= WORK INSTRUCTION =
Only an exact copy of the listing below will do.

= PROVIDED MATERIAL =
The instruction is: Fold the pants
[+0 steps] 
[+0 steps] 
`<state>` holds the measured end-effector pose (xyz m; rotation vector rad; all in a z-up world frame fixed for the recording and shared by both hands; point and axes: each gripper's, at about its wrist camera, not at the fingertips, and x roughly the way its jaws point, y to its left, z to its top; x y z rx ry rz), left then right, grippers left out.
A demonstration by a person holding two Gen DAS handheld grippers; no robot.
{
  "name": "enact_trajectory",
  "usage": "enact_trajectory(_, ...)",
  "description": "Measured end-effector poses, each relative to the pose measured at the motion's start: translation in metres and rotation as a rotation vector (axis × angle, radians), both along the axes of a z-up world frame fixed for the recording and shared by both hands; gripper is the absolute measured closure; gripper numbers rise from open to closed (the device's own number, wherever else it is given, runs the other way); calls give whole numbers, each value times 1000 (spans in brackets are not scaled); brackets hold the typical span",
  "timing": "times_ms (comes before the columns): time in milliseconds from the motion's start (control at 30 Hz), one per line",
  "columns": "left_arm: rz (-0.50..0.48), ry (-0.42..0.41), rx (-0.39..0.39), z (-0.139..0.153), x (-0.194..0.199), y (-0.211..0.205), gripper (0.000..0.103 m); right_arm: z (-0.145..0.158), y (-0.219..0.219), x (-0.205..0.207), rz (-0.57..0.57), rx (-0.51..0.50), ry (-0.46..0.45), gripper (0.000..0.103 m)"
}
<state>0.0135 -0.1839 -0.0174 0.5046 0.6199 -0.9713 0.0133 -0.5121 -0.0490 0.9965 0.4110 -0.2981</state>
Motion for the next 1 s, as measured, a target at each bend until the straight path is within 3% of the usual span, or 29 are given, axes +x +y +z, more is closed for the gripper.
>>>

= RESPONSE =
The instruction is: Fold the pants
[+0 steps] 
[+0 steps] 
`<state>` holds the measured end-effector pose (xyz m; rotation vector rad; all in a z-up world frame fixed for the recording and shared by both hands; point and axes: each gripper's, at about its wrist camera, not at the fingertips, and x roughly the way its jaws point, y to its left, z to its top; x y z rx ry rz), left then right, grippers left out.
A demonstration by a person holding two Gen DAS handheld grippers; no robot.
{
  "name": "enact_trajectory",
  "usage": "enact_trajectory(_, ...)",
  "description": "Measured end-effector poses, each relative to the pose measured at the motion's start: translation in metres and rotation as a rotation vector (axis × angle, radians), both along the axes of a z-up world frame fixed for the recording and shared by both hands; gripper is the absolute measured closure; gripper numbers rise from open to closed (the device's own number, wherever else it is given, runs the other way); calls give whole numbers, each value times 1000 (spans in brackets are not scaled); brackets hold the typical span",
  "timing": "times_ms (comes before the columns): time in milliseconds from the motion's start (control at 30 Hz), one per line",
  "columns": "left_arm: rz (-0.50..0.48), ry (-0.42..0.41), rx (-0.39..0.39), z (-0.139..0.153), x (-0.194..0.199), y (-0.211..0.205), gripper (0.000..0.103 m); right_arm: z (-0.145..0.158), y (-0.219..0.219), x (-0.205..0.207), rz (-0.57..0.57), rx (-0.51..0.50), ry (-0.46..0.45), gripper (0.000..0.103 m)"
}
<state>0.0135 -0.1839 -0.0174 0.5046 0.6199 -0.9713 0.0133 -0.5121 -0.0490 0.9965 0.4110 -0.2981</state>
Motion for the next 1 s, as measured, a target at each bend until the straight path is within 3% of the usual span, or 29 are given, axes +x +y +z, more is closed for the gripper.
>>>

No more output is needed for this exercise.